= Prompt =
Exactly retype the lines of the material from its first line to the line with "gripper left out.", including both.

= Recorded information =
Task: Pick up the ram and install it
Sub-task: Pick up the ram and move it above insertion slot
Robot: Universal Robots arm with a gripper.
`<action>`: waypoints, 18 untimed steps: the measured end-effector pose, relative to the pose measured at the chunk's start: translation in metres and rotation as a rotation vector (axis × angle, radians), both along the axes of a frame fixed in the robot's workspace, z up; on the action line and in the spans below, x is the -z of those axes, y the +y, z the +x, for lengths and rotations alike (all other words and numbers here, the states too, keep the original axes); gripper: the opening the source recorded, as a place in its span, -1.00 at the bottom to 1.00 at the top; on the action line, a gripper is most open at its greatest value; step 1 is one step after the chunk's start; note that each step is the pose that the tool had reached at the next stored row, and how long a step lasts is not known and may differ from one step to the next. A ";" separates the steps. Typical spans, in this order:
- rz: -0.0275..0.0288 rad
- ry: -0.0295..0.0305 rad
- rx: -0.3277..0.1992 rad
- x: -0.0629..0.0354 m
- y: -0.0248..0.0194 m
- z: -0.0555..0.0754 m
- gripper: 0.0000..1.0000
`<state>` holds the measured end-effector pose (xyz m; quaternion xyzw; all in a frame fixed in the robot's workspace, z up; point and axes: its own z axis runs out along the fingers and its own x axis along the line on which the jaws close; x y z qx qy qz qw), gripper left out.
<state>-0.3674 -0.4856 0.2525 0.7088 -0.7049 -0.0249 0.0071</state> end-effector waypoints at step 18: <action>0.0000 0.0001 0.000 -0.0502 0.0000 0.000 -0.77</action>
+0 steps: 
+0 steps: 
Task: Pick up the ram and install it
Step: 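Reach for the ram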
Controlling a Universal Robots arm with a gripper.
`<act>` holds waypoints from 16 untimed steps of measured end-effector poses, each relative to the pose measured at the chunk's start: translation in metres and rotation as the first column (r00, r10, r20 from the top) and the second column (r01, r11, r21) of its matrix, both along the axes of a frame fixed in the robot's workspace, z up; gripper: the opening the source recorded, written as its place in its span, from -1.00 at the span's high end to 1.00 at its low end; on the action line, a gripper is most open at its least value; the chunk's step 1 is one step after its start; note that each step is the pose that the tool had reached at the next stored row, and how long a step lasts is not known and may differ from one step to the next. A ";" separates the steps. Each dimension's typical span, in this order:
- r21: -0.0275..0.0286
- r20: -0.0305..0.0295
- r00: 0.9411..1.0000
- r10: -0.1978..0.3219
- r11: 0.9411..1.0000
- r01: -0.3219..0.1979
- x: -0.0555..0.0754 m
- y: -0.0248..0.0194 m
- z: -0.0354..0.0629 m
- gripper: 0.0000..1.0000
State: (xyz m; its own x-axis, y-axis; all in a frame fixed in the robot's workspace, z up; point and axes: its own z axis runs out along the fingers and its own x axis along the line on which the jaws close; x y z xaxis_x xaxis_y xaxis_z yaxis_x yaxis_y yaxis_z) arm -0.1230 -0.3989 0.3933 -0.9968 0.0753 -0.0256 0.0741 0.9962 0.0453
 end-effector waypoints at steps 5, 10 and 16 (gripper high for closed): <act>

= Answer space =
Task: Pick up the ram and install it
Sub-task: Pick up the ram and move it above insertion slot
Robot: Universal Robots arm with a gripper.
`<action>`: waypoints, 18 untimed steps: the measured end-effector pose, relative to the pose measured at the chunk's start: translation in metres and rotation as a rotation vector (axis × angle, radians), both along the axes of a frame fixed in the robot's workspace, z up; on the action line and in the spans below, x is the -z of those axes, y the +y, z the +x, for lengths and rotations alike (all other words and numbers here, the states too, keep the original axes); gripper: the opening the source recorded, as a place in its span, -1.00 at the bottom to 1.00 at the top; on the action line, a gripper is most open at its greatest value; step 1 is one step after the chunk's start; note that each step is the pose that the tool had reached at the next stored row, and how long a step lasts is not known and may differ from one step to the next. A ";" separates the steps. Typical spans, in this order:
- rz: -0.0275..0.0288 rad
- ry: -0.0295..0.0305 rad
- rx: -0.3277..0.1992 rad
- x: -0.0629..0.0354 m
- y: -0.0248..0.0194 m
- z: -0.0555..0.0754 m
- gripper: 0.0000..1.0000
`<state>` holds the measured end-effector pose (xyz m; quaternion xyzw; all in a frame fixed in the robot's workspace, z up; point and axes: its own z axis runs out along the fingers and its own x axis along the line on which the jaws close; x y z qx qy qz qw), gripper left out.

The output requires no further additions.